■ **TASK INSTRUCTIONS**: Filter the data for lines with the word "from" and copy those lines.

■ **SUPPLIED INFORMATION**:
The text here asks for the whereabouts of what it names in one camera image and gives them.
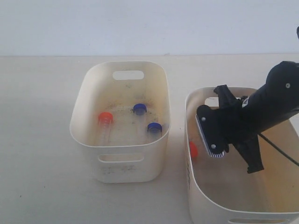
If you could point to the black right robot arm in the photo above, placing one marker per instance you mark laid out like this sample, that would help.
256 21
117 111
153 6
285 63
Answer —
276 101

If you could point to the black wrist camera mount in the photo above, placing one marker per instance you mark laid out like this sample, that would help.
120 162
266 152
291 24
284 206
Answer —
210 132

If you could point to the white plastic bin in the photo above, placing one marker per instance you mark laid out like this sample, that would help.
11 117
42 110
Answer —
220 191
116 87

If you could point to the blue-capped tube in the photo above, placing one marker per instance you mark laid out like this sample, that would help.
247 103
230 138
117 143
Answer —
154 131
139 109

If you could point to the orange-capped tube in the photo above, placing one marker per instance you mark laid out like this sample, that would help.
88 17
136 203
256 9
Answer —
193 151
105 120

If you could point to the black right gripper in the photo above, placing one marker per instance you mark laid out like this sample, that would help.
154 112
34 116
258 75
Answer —
235 130

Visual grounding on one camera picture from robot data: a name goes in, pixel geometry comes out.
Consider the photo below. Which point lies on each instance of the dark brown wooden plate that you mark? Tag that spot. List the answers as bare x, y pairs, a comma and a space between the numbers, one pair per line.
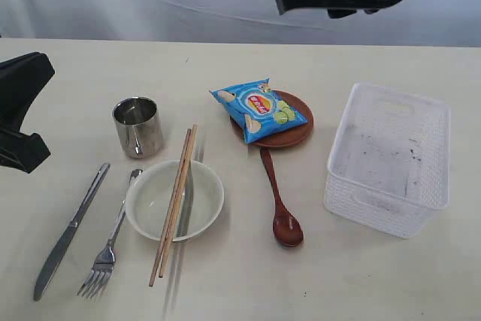
293, 136

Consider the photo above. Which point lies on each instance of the blue chips bag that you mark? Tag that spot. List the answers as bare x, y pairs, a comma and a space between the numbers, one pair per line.
258, 110

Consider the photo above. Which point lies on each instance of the pale green ceramic bowl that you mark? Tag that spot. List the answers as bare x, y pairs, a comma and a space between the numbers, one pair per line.
148, 200

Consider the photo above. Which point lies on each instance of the light wooden chopstick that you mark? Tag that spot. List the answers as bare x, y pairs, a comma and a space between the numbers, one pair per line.
172, 202

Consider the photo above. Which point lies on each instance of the blue-grey utensil handle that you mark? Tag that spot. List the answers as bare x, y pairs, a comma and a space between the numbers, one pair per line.
103, 266

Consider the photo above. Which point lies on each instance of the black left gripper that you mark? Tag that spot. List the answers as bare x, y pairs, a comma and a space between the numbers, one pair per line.
22, 79

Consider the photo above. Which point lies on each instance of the dark wooden chopstick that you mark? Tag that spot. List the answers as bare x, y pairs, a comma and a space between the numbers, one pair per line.
170, 235

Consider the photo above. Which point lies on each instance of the grey metal utensil handle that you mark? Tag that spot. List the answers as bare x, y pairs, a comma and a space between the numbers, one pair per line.
57, 253

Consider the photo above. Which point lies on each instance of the shiny steel cup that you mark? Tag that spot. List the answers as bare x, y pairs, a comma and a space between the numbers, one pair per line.
138, 127

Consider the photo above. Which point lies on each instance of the white plastic perforated basket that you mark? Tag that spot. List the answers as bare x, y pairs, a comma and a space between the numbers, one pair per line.
388, 168

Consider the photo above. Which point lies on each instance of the dark brown wooden spoon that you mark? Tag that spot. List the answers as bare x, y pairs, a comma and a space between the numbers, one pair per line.
286, 228

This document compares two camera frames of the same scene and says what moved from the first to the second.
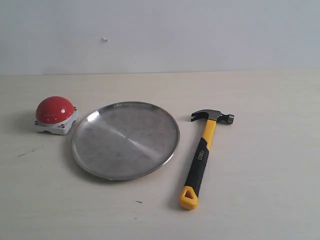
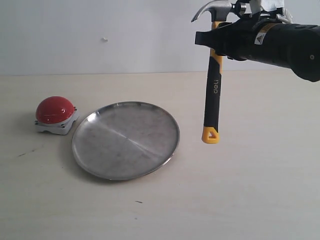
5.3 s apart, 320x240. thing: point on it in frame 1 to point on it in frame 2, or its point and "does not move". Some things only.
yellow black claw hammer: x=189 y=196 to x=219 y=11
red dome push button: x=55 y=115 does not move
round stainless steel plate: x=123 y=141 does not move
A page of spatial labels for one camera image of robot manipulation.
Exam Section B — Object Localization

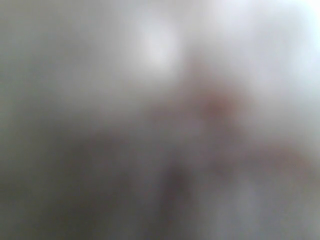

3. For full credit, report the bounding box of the pink teddy bear striped sweater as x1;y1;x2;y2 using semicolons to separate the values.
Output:
0;0;320;240

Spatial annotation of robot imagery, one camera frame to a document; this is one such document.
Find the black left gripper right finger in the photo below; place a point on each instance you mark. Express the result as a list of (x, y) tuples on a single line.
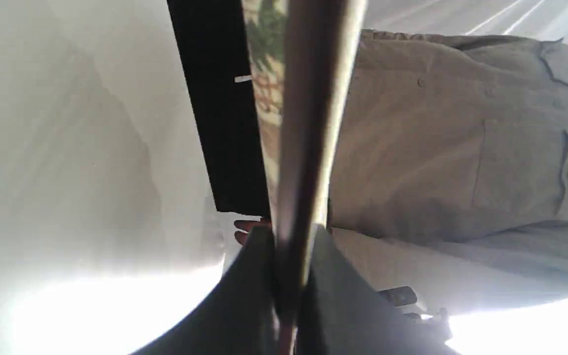
[(341, 314)]

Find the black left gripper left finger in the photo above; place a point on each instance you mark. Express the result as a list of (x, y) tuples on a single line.
[(237, 317)]

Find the folding paper fan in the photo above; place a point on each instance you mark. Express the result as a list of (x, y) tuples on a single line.
[(300, 54)]

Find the white backdrop cloth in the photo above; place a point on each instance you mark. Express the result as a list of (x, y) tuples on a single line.
[(99, 163)]

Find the person in beige shirt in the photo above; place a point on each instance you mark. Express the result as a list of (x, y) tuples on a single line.
[(451, 171)]

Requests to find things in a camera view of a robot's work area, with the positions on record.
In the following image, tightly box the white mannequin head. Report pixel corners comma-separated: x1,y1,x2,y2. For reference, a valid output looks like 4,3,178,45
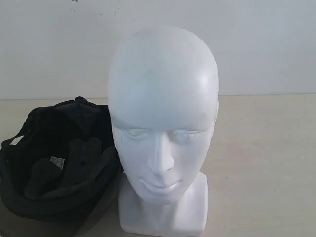
108,26,219,237

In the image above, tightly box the black helmet with tinted visor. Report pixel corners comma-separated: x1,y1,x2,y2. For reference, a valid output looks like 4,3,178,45
0,96,122,237

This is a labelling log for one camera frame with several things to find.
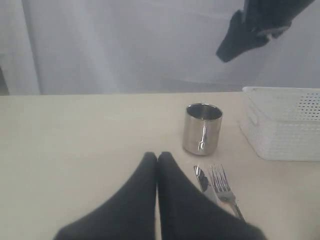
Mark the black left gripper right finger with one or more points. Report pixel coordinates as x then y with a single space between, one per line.
187 214

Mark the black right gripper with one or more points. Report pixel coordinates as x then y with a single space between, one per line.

■ **EXERCISE RESPONSE**:
Visual grounding on one camera picture from robot data: a name goes in, pixel geometry comes out.
This document compares two camera frames of the same scene and says what moved from the first to the second.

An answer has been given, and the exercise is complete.